EXPOSÉ DES MOTIFS
Mesdames, Messieurs,
Dans sa décision du 13 décembre 2022, le Conseil d'État a validé des décrets d'application qui reprennent pourtant, en leur sein, des risques pointés par lui-même lors de l'étude d'impact du projet de loi confortant le respect des principes de la République, devenu la loi n° 2021-1109 du 24 août 2021 (dite « loi CRPR »).
En France, l'instruction est obligatoire depuis la loi Ferry du 28 mars 1882. Un principe y est posé : celui du droit à l'instruction assuré par l'État. Elle précise que « l'instruction (...) peut être donnée soit dans les établissements d'instruction primaire ou secondaire, soit dans les écoles publiques ou libres, soit dans les familles ».
Aujourd'hui, la liberté d'enseignement est un des principes fondamentaux reconnus par les lois de la république garanti par la Constitution.
Cependant, depuis la rentrée scolaire 2022, l'instruction en famille (dite « IEF ») est passée d'un régime de déclaration d'instruction à un régime d'autorisation préalable délivrée par les services académiques. Ce changement découle de la loi CRPR qui avait pour but initial de lutter contre le séparatisme islamiste, mais qui acte, dans son article 49, une restriction sans précédent de la liberté d'enseignement des familles. Cet amalgame avec le séparatisme rend la mesure disproportionnée en plus d'être dangereuse. En effet, la présentation d'un projet pédagogique n'empêche pas le séparatisme ou la radicalisation. Les familles qui étaient sous les radars avant l'adoption de cette loi restent hors d'atteinte des contrôles de l'académie et de l'État après.
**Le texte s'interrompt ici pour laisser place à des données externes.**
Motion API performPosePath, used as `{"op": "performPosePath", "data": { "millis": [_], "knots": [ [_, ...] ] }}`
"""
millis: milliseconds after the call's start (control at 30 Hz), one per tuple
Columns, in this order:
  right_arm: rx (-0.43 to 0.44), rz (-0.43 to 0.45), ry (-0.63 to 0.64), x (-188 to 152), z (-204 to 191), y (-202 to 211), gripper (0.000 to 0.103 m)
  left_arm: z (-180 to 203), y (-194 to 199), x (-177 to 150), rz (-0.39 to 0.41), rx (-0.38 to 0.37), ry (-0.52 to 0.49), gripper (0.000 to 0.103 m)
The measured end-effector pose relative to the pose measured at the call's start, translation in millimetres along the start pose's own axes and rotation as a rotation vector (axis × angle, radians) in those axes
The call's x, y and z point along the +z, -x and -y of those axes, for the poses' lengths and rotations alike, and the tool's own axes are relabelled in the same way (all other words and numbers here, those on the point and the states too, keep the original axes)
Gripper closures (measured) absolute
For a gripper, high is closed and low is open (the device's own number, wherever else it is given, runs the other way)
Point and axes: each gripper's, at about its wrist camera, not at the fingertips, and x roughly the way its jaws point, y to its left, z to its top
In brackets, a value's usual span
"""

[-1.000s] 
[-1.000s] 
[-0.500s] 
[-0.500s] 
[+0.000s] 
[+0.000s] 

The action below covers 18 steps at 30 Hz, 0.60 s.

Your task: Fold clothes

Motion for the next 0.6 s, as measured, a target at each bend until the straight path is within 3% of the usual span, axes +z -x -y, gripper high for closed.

A la rentrée 2021, plus de 72 000 enfants avaient recours à l'IEF contraints (santé, harcèlement, handicap, sport de haut niveau...) ou par choix. Les familles étaient déjà soumises à des contrôles stricts et le taux de satisfaction aux contrôles pour l'année 2021/2022 avoisine les 100 % selon la direction générale de l'enseignement scolaire (dite « DGESCO »).
A l'été 2022, 47 % des familles ont fait l'objet d'un refus. Certaines académies les pratiquant de manière quasi-automatique. Les nouveaux motifs légaux ouvrant le droit à une autorisation laissent pour compte de très nombreux enfants. Dans cette configuration, l'administration est réputée plus compétente que les parents pour décider du bien de leur enfant. Ces derniers sont soumis à l'opacité et l'arbitraire étatique.
Pourtant, le Président de la République Emmanuel Macron, le 25 août 2022, a reconnu lui-même la défaillance du modèle actuel de l'Éducation nationale en formulant le constat qu'il y avait « beaucoup trop d'élèves malheureux, trop de parents d'élèves anxieux [...], de professeurs désabusés ou qui ont le sentiment d'avoir perdu le sens de la mission ».
C'est notamment la raison pour laquelle, la DGESCO a constaté une hausse de 50 % du nombre d'enfants en IEF après le confinement, passant de 48 009 pour l'année scolaire 2019/2020 à 72 369 pour 2021/2022. Il est toujours nécessaire de tirer les conséquences de la période exceptionnelle du confinement et des dynamiques non-négligeables qu'elle a pu engendrées.
À une époque où les États-puissances construisent leurs ambitions de développement, d'innovation et de rupture sur leur jeunesse, la diversité du système éducatif français et l'épanouissement des élèves sont deux conditions essentielles à l'enrichissement et la réussite du pays.
C'est pourquoi cette proposition de loi abroge le régime dérogatoire réservé à l'instruction en famille depuis la rentrée 2022 et rétablit un régime de déclaration et d'égalité vis-à-vis des autres formes d'instruction obligatoire.